Artists who raised advertising to the level of a work of art provoked unprecedented public interest and provided the poster with the role of the main object in the art market of that time. Afishaniya entailed a series of crimes. In the 1890s, the French press covered in detail the lawsuits about buying up and concealing circulations of posters for artificially inflating prices, exposed the collusion of merchants and collectors with advertisers in advertisements, discussed nightly embezzlement in publishing houses, speculation and, finally, the banal theft of posters from the walls. The customer of the advertising of Mexican Chocolate, who paid for the entire issue, publicly accused the publisher of fraudulent print runs, reproached the insufficient placement of posters Eugene Grasse on the streets and the presence of a large number of them among print dealers.

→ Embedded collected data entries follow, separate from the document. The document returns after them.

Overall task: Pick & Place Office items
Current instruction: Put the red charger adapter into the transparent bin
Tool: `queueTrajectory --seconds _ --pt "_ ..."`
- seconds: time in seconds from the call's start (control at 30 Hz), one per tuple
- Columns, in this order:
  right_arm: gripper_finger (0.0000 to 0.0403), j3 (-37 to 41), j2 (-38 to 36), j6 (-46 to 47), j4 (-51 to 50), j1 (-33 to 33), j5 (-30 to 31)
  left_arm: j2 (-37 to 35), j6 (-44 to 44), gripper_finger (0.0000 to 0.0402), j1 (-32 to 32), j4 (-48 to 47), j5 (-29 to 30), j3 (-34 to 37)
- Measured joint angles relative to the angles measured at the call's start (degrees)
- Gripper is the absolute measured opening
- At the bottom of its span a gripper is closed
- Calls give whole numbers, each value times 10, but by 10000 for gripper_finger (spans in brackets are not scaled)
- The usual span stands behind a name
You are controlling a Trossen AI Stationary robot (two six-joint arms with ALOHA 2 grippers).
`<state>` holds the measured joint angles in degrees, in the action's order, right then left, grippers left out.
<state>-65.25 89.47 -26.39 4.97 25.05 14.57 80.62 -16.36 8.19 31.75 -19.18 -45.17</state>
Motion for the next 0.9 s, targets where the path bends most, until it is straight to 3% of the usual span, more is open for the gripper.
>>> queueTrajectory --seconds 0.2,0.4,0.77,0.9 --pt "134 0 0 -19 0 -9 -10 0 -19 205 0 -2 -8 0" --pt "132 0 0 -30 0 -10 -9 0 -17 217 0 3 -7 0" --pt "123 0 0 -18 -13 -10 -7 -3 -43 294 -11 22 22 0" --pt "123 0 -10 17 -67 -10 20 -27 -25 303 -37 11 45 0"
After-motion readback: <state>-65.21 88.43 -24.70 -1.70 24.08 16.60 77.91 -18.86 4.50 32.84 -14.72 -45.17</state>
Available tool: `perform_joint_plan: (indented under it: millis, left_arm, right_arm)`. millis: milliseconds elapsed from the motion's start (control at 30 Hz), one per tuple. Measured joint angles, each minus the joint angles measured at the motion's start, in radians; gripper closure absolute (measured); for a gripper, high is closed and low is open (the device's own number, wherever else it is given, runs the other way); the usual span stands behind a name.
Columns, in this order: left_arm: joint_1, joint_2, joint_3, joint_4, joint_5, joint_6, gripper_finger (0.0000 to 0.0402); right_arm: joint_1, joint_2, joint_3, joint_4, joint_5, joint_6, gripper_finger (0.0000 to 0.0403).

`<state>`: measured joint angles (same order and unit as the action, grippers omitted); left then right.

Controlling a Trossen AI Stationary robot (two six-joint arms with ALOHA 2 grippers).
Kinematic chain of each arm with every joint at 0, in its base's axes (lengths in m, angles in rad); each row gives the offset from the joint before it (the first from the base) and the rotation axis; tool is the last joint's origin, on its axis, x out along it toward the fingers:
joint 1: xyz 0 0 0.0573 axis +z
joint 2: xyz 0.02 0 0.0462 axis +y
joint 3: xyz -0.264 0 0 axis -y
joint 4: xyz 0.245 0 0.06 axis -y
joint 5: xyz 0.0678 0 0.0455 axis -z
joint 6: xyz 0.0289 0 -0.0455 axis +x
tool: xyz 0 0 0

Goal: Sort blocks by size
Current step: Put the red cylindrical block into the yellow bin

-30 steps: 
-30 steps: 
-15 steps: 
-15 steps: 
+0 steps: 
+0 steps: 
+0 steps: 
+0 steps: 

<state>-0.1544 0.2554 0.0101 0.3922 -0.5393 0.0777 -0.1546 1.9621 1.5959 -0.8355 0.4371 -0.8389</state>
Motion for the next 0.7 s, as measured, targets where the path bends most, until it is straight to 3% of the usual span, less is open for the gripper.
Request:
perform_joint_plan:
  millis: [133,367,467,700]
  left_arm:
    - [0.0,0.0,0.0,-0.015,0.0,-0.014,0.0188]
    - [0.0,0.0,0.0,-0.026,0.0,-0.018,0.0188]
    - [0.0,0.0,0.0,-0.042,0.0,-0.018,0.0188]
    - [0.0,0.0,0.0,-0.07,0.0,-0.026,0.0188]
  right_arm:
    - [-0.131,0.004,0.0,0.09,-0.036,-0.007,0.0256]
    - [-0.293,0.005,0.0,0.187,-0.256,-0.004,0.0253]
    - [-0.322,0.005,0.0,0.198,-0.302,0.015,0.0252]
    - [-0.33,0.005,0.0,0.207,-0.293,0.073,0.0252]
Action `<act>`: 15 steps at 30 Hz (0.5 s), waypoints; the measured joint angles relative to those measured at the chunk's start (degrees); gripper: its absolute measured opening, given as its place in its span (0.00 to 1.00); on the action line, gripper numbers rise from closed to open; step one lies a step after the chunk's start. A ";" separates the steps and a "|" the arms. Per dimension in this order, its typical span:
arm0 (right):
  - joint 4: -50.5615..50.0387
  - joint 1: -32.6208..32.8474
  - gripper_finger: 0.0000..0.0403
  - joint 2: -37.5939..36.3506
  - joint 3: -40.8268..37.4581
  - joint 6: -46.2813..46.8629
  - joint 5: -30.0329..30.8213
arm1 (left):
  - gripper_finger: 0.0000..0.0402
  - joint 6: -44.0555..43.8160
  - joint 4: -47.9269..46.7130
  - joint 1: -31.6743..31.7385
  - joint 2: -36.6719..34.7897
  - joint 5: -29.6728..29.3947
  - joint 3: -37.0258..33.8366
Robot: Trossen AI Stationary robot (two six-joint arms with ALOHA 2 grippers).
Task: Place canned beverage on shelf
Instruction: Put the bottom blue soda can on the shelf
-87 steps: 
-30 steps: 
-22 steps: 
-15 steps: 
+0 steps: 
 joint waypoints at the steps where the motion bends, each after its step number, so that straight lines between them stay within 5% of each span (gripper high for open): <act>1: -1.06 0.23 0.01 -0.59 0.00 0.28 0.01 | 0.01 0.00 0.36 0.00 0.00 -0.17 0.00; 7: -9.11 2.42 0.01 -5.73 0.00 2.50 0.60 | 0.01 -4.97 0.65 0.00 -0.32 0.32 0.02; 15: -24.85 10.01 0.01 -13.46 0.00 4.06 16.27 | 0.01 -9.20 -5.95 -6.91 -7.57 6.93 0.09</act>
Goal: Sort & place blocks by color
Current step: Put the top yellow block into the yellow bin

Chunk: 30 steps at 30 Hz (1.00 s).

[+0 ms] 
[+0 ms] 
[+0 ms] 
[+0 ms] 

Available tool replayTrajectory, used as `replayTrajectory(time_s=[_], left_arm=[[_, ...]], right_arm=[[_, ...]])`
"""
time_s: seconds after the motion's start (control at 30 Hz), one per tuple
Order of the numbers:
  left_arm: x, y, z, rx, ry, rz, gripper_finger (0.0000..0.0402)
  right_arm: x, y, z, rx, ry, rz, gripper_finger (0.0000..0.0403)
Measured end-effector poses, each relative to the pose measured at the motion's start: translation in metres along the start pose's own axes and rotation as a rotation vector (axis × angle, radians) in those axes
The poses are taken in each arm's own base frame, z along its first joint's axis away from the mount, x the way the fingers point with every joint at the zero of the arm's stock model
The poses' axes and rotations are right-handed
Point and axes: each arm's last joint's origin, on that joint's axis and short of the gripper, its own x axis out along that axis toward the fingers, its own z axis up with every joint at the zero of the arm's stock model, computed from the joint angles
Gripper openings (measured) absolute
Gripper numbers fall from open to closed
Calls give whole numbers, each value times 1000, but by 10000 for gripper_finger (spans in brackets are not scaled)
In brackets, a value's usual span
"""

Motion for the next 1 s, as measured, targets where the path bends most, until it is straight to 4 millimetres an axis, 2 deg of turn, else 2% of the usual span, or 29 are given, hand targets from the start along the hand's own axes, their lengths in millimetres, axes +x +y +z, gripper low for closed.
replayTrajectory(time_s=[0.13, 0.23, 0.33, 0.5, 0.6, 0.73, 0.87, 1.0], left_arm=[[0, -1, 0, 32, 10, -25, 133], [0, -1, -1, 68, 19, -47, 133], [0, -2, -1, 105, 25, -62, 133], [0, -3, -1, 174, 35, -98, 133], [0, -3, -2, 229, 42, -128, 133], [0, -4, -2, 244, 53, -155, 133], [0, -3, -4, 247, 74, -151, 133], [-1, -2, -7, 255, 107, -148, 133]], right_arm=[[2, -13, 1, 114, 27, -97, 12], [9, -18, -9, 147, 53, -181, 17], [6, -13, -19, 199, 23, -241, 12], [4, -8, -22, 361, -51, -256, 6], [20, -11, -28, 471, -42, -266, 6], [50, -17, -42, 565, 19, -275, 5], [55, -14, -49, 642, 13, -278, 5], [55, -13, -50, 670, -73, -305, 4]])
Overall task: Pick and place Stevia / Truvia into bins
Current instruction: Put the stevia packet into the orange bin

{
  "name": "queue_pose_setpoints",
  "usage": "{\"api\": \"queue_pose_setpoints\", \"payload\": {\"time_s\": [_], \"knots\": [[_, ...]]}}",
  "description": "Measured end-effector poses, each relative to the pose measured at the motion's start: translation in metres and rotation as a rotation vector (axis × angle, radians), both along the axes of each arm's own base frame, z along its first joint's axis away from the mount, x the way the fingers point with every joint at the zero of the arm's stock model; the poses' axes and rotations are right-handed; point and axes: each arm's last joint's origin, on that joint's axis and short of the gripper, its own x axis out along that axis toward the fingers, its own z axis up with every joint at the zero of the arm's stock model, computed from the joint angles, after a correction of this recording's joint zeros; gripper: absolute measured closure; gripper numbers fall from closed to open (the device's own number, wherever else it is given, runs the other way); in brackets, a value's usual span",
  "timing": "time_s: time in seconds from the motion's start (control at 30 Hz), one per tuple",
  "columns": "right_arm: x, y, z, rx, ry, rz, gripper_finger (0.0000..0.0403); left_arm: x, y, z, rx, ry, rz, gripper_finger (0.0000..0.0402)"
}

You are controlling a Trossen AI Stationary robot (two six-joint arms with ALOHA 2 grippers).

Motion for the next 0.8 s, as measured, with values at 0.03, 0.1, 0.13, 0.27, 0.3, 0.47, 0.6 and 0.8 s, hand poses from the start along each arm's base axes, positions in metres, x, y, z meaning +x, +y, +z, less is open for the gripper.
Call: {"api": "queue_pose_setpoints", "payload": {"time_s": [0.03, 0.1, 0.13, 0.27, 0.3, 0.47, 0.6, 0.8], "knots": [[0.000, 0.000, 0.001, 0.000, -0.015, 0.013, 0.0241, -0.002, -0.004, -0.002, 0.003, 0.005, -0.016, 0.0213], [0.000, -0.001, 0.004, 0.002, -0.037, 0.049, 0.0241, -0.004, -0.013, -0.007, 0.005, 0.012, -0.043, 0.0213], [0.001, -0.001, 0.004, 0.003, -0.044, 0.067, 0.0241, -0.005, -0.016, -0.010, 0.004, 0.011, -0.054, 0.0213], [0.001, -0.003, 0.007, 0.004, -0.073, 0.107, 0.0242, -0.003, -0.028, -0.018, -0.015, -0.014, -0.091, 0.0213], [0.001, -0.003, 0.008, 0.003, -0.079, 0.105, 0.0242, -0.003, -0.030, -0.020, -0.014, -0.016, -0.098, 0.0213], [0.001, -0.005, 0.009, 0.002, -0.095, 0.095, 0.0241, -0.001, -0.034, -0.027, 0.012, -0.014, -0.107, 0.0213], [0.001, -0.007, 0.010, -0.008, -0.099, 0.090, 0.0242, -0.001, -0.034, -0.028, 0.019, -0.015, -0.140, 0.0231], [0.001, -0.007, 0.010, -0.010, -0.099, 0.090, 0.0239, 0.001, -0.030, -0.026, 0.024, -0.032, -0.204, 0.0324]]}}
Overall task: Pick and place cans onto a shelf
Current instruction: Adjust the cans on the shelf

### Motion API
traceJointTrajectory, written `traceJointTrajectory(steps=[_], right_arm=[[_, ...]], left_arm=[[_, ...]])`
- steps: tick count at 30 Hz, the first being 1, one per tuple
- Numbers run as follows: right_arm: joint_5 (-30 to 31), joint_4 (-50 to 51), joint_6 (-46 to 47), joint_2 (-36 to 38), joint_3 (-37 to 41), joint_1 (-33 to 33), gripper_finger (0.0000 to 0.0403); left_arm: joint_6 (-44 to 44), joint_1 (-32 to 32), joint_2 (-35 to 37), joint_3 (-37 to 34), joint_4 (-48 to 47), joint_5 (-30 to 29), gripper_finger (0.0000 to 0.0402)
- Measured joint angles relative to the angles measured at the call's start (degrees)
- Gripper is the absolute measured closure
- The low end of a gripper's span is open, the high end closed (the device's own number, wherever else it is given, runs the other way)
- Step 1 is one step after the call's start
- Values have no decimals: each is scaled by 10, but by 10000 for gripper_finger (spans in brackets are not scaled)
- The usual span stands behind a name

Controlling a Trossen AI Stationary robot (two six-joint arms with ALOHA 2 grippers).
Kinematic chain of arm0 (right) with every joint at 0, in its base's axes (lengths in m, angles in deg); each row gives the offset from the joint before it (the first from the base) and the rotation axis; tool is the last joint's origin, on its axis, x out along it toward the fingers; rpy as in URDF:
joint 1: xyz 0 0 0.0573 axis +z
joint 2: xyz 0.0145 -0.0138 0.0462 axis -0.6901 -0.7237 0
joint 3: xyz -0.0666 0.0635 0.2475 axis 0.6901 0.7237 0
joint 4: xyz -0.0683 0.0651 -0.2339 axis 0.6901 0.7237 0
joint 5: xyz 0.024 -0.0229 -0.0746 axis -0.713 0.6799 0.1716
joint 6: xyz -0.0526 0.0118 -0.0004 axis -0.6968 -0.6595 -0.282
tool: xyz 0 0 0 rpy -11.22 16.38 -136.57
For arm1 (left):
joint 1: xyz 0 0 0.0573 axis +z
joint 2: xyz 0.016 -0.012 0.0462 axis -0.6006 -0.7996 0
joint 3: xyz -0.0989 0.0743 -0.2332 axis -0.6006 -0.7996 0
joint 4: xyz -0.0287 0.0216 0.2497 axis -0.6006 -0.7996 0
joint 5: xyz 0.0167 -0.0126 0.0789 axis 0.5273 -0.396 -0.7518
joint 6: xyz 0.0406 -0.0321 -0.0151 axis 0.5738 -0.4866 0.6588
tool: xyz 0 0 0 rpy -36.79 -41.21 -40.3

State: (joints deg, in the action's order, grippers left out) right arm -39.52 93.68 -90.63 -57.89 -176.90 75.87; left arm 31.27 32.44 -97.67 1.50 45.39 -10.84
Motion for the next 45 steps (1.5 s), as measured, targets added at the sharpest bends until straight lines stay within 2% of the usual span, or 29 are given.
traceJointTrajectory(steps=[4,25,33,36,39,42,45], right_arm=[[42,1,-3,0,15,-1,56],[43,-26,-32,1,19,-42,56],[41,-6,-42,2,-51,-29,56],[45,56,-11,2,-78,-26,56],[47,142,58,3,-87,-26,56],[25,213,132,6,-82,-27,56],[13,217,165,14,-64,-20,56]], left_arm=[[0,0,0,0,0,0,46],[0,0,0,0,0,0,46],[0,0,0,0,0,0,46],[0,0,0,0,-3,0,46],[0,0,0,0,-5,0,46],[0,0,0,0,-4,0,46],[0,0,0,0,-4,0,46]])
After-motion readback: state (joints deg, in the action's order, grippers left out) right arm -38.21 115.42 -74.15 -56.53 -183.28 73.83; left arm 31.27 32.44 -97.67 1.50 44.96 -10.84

The recognition of illustrated advertising as an art of the noble and worthy halls of the Paris Salon was confirmed by the success of exhibition projects. In 1889, at the World Exhibition, which demonstrated the world achievements of science, technology and culture, French art along with painting was presented by a lithographed poster. The exhibition was open from May to November and was perceived by visitors as a demonstration of the historical development and evolution of a new genre in art. Samples of applied graphics here sounded like works of art, marked by a variety of author’s handwriting and artistic originality.
In Russia, collecting posters in the nineteenth century was not widespread. Enthusiastically, art advertising was collected by two Moscow collectors - the famous connoisseur of engraving Pavel Ettinger and the representative of Russian business Fedor Fedorov. Thanks to them today the Pushkin Museum to them. A.S. Pushkin has one of the largest collections of French lithographed posters in Russia. It includes the work of artists of the second half of the XIX and early XX centuries, whose work glorified the genre of commercial advertising. These are the pioneers of lithographed ads with illustrations for bookcases of bookstores Paul Gavarni and Leon Schubrack, the creator of the poster art genre Jules Scheret, representatives of the Art Nouveau style Henri de Toulouse-Lautrec, Eugene Grasse and Alfons Mucha, cartoonists Adolphe Wijette and Gustave Josso. The works of these masters will be presented at the exhibition in seven sections, reflecting various topics and aspects of the poster art: “Walls, fences, shop windows”, “Street painting”, “Cabaret, theater, exhibitions”, “Muses of commerce”, “Bicycles, airplanes, tires ”,“ Wine, tobacco, canned food ”,“ Style of the era: Art Nouveau ”.